Dia terkejut, dengan mata melebar.
“Ya, kurasa aku bisa menyelesaikan semuanya sore ini.”
"Yah … kamu sangat cepat."
"Jika ada yang tersisa, aku akan membantumu lebih banyak."
“Ah, yah… tidak, tidak apa-apa,” katanya, memberi isyarat dengan cepat, seolah menghentikan dirinya untuk mengatakan hal lain.
Dia sepertinya memiliki hal lain yang ingin dia tanyakan atau minta, tetapi menahannya.
Bukannya itu membuatku kesulitan besar, dan tidak masalah jika dia meminta lebih.
“Sekarang, aku akan mengurus sisanya. Cukup terima kasih atas apa yang telah kamu lakukan.”
Dia tersenyum lagi, berterima kasih padaku sekali lagi. aku akan mengucapkan selamat tinggal dan melanjutkan.
“…?”
aku melihat seorang pria paruh baya berjalan di kejauhan dan mengarahkan pandangan aku padanya.
Tane juga memutar kepalanya untuk mengikuti pandanganku.
"Oh, itu Kepala Biara."
… Kepala Biara? Kepala biara? aku melihat kembali ke Tane dan yang lainnya melanjutkan;
“Kalau dipikir-pikir, apakah kamu belum pernah bertemu dengan Kepala Biara, kan?”
“… Ya, aku kebanyakan berada di kamarku.”
“Namanya Dehod, Kepala Biara biara ini. Dia adalah orang yang penuh iman, hampir seperti panutan bagi semua pendeta di sini.”

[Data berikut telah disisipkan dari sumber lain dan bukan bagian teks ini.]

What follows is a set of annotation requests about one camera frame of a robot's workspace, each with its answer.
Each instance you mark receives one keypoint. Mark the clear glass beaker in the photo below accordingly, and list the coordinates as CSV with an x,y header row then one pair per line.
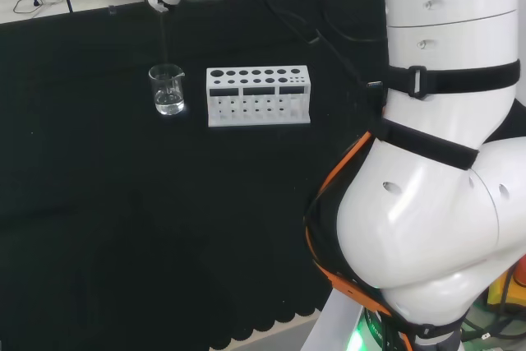
x,y
167,92

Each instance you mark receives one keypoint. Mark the black bench cloth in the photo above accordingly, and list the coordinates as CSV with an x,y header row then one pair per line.
x,y
123,203

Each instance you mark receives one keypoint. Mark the clear cloth clip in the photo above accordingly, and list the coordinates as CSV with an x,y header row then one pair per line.
x,y
112,10

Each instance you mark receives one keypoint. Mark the white test tube rack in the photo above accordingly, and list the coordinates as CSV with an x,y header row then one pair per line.
x,y
255,100

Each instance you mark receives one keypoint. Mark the yellow stop button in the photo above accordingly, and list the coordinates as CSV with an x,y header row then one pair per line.
x,y
507,285

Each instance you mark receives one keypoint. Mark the clear glass rod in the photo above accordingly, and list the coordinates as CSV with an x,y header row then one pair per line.
x,y
165,38

Aku menganggukkan kepalaku dan kembali menatap kepala biara.
Alasan dia menarik perhatian aku adalah karena alasan yang berbeda.
(Tingkat 64)
Karena level yang melayang di atas kepalanya sama sekali bukan level yang dimiliki oleh seorang kepala biara dari sebuah biara kecil.